— Recorded information —

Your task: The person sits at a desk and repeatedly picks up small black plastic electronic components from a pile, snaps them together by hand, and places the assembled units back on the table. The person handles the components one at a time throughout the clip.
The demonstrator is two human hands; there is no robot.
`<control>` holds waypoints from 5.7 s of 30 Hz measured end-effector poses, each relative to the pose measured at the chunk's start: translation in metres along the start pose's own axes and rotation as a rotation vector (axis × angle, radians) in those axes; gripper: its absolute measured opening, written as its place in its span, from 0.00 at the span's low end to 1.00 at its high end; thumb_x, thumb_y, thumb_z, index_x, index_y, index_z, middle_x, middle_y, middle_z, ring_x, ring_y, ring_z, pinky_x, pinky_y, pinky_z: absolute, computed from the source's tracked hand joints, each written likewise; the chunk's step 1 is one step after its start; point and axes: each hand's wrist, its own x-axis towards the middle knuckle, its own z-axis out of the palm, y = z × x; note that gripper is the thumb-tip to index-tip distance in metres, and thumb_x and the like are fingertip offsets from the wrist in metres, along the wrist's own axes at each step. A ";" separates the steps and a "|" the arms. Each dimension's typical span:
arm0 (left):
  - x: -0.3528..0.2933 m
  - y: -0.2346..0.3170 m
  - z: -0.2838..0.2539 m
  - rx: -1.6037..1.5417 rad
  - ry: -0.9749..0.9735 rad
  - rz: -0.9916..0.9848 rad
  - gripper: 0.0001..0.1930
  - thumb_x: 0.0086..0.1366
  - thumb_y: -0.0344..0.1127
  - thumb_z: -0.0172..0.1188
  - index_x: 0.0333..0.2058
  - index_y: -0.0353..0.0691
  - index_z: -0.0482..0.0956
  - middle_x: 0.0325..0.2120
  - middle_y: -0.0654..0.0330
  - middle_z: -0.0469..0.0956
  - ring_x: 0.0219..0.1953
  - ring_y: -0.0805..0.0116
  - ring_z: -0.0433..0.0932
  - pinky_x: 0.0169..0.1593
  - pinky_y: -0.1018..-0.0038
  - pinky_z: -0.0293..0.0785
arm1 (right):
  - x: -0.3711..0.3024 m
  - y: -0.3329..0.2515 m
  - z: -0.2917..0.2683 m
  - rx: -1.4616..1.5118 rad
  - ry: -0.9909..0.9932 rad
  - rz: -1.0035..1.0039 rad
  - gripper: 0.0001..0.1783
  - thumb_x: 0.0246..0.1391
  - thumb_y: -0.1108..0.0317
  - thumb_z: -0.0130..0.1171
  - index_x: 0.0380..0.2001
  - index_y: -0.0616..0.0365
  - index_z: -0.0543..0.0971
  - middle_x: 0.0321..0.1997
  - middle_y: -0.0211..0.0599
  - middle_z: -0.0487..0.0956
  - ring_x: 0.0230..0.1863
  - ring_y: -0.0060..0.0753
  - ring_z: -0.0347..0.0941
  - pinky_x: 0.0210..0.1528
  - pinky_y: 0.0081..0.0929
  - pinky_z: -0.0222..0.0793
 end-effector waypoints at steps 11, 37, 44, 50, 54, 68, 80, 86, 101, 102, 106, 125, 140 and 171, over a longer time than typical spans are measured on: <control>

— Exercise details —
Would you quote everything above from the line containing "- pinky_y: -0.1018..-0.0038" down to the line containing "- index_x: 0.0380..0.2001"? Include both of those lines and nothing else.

— Result of this exercise —
  - pinky_y: -0.1018..-0.0038
  - pinky_z: -0.0293..0.0785
arm1 (right):
  - x: -0.3711..0.3024 m
  - y: -0.3329..0.2515 m
  - z: -0.2917..0.2683 m
  - rx: -1.4616..1.5118 rad
  - ry: -0.9909..0.9932 rad
  - rz: -1.0035..1.0039 rad
  - gripper: 0.0001..0.1783
  - thumb_x: 0.0246..0.1391
  - thumb_y: -0.1108..0.0317
  - thumb_z: -0.0130..0.1171
  - index_x: 0.0380..0.2001

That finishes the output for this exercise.